A pressão teria sido feita por meio de requerimento apresentado na Comissão de Fiscalização e Controle da Câmara, em 2011, pela então deputada Solange Almeida (PMDB-RJ). Conforme noticiou a Folha de S.Paulo em abril, o requerimento apresentado por Almeida teria sido feito em um computador de Cunha. Na época, o presidente da Câmara disse que o caso tratava-se de uma “armação” contra ele.

Recentemente, Cunha sofreu uma nova acusação de intimidação, feita pelo empresário Milton Schahin. Segundo o jornal O Globo, o dono do grupo Schahin tem uma disputa empresarial com Lúcio Bolonha Funaro, citado nos escândalos do “mensalão” e da Operação Satiagraha, e vem sendo pressionado na Câmara por meio de requerimentos apresentados por aliados de Cunha.

Desde 2008, afirma o jornal, foram apresentados 30 pedidos de investigação contra o Grupo Schahin. Para o empresário, isso só pode ser explicado pela união entre Funaro e Cunha. “Vejo como pura sacanagem do Funaro. Agora você me pergunta: como o Funaro pode ter tanta força? Porque o Eduardo Cunha está por trás. Temos uma pendência muito grande com Funaro, e a ligação de Cunha com ele é muito conhecida”, afirmou ao Globo.

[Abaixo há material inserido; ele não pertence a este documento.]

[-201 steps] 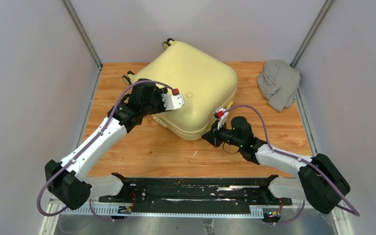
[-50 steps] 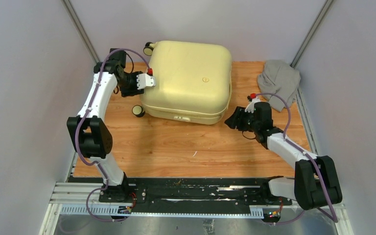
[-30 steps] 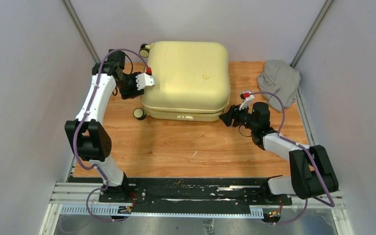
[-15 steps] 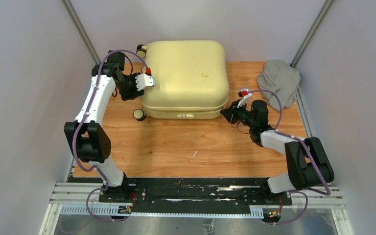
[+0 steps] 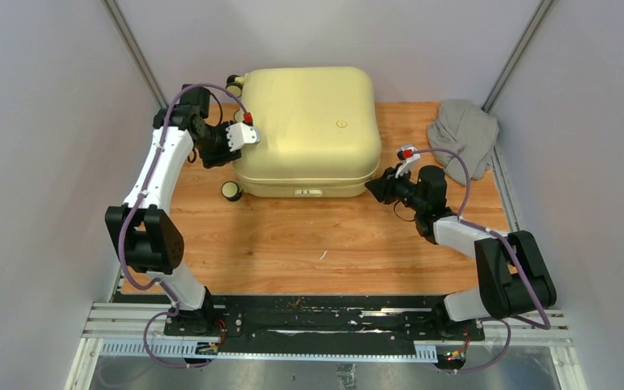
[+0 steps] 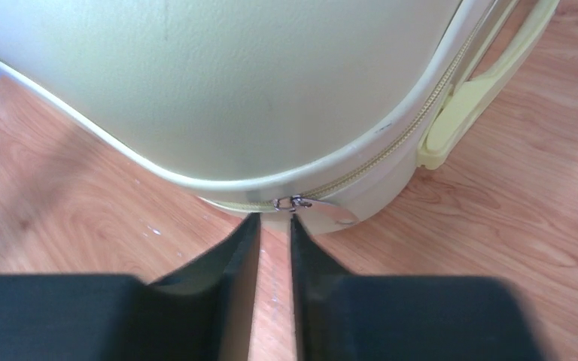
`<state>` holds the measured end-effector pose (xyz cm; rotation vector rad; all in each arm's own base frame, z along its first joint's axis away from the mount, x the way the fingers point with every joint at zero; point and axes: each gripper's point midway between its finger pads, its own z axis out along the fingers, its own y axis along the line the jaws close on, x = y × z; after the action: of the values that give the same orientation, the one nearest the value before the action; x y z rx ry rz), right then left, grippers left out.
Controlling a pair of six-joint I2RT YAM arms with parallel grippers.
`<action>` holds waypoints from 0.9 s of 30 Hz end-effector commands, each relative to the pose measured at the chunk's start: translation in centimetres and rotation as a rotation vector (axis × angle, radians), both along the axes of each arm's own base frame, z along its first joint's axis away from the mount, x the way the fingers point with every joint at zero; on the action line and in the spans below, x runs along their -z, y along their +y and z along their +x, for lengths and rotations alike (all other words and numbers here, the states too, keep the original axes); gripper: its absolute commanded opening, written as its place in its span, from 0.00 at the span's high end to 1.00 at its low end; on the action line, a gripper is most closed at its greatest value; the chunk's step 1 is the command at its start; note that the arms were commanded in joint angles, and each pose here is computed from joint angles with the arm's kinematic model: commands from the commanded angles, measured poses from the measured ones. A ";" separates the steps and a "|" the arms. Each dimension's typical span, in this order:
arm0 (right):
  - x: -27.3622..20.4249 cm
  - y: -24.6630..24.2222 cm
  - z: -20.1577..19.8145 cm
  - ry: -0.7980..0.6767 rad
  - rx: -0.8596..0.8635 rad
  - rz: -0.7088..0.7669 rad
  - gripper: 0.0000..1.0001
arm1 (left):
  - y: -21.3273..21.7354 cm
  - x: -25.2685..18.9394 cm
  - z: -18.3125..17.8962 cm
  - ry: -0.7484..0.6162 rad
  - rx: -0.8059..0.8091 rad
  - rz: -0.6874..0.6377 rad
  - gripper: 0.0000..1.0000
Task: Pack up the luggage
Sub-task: Zip the luggage at the center of the board.
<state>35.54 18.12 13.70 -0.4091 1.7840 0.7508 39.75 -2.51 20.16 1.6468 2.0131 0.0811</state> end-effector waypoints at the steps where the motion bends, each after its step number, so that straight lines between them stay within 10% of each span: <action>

Na volta do recesso da Câmara, Cunha articula um outro tipo de ofensiva, agora contra o governo. Deve ordenar a abertura de quatro CPIs e entregar seus comandos a parlamentares de PSDB, DEM e PMDB; promover a análise das contas dos ex-presidentes da República Fernando Collor, Fernando Henrique Cardoso e Luiz Inácio Lula da Silva, para abrir caminho para a análise das contas de Dilma; e manejar as votações de forma a atrapalhar o ajuste fiscal.